Altrimenti dovrebbe pure dire: se non fossi cristiano potrei essere per i pacs. Oppure: se non fossi cristiano sarei per la procreazione assistita. O per l’eutanasia.
Ma non lo dice. Il che ci offre un Casini che contempla il pluralismo etico in tema di violazioni dei valori e diritti altrui e che invece non si sogna nemmeno di contemplarlo per quelle scelte che riguardano le sfere di vita più individuali e private (e innocue) delle persone "non cristiane".

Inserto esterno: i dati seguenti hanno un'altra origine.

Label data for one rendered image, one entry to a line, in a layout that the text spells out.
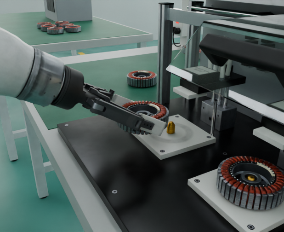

Pena di morte. Se non fossi cristiano. Per dire che sotto la scorza della religione si può rintracciare una giustizia di fondo – quasi una giustizia di natura – nella ghigliottina o nella sedia elettrica o nel nodo scorsoio del boia. Una giustizia di natura la cui rappresentazione allusiva sul pubblico schermo della pubblica opinione può essere profittevole in campagna elettorale. Ma anche su questo dobbiamo vedere scivolare il senso della nostra civiltà? Anche su questo dobbiamo vedere sgretolarsi il senso delle nostre istituzioni di fronte alle pulsioni brutali che sempre vengono richiamate in superficie dai fatti che ci offendono e ci turbano l’animo? Fateci votare presto, per favore. Perché qui la nozione del limite sta saltando. Berlusconi ci ha messo abbondantemente del suo. Ma il suo retroterra non scherza.